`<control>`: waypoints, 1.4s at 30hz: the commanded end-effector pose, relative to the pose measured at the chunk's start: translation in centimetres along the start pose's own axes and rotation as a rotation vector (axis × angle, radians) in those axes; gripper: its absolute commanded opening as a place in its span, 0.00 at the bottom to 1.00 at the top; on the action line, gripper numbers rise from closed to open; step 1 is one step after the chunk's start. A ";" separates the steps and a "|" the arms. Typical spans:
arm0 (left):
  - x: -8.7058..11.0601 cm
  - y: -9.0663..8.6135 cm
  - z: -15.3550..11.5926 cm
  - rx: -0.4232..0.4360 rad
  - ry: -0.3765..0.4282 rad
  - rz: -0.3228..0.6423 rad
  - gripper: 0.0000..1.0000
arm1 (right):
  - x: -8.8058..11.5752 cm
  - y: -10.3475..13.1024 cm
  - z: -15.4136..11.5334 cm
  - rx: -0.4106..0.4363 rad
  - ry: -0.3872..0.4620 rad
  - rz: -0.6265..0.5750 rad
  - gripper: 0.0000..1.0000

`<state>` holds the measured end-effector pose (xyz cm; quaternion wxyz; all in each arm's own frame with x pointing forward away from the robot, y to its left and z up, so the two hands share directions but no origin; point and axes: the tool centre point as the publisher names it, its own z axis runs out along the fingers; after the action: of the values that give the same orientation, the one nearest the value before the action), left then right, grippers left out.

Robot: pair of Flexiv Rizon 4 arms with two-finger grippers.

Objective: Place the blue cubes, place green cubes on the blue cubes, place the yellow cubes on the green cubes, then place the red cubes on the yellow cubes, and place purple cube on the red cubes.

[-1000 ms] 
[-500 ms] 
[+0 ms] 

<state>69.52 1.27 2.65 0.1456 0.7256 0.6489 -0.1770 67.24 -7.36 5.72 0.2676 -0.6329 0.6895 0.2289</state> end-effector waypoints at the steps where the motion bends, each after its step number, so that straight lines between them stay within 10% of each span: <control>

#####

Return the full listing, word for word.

WRITTEN ANSWER:
`<control>`: waypoints, 1.4s at 30hz: the commanded end-effector pose, relative to the pose measured at the chunk's start: translation in centimetres along the start pose's own axes and rotation as a rotation vector (axis × angle, radians) in those axes; gripper: its absolute commanded opening as a place in its span, 0.00 at the bottom to 1.00 at the top; on the action line, gripper numbers rise from closed to open; step 1 is one step after the chunk's start. A ";" separates the steps and a "|" the arms. Typical spans:
arm0 (left):
  - x: -8.7058..11.0601 cm
  - y: -9.0663..8.6135 cm
  - z: -15.3550..11.5926 cm
  - rx: -0.4232..0.4360 rad
  - ry: -0.3765..0.4282 rad
  - rz: -0.3228..0.6423 rad
  - gripper: 0.0000..1.0000
arm1 (right):
  - x: -8.8058..11.5752 cm
  - y: -10.3475..13.1024 cm
  - z: -15.4136..11.5334 cm
  - rx: -0.4106..0.4363 rad
  - ry: -0.3872..0.4620 rad
  - rz: -0.6265..0.5750 rad
  - gripper: 0.0000..1.0000

`<state>` holds the measured end-effector pose (xyz cm; quaternion wxyz; all in each arm's own frame with x pointing forward away from the robot, y to its left and z up, so the two hands share directions but no origin; point and axes: the tool centre point as the publisher names it, its own z axis runs out along the fingers; after the action: of the values that give the same orientation, the one nearest the value before the action), left then right, grippers left out.

Robot: pair of Flexiv Rizon 4 arms with two-finger grippers.

Objective: Place the blue cubes, place green cubes on the blue cubes, place the yellow cubes on the green cubes, then place the red cubes on the yellow cubes, and place purple cube on the red cubes.

[-1000 ms] 
[-500 ms] 
[+0 ms] 

<state>69.52 1.27 2.65 0.1456 0.7256 0.6489 -0.1770 67.24 -7.36 5.72 0.2676 -0.6329 0.6895 0.2289</state> end-effector waypoints at the steps where the motion bends, each after its step number, so that straight lines between them stay within 10% of each span: <control>

What appears above is the complete answer.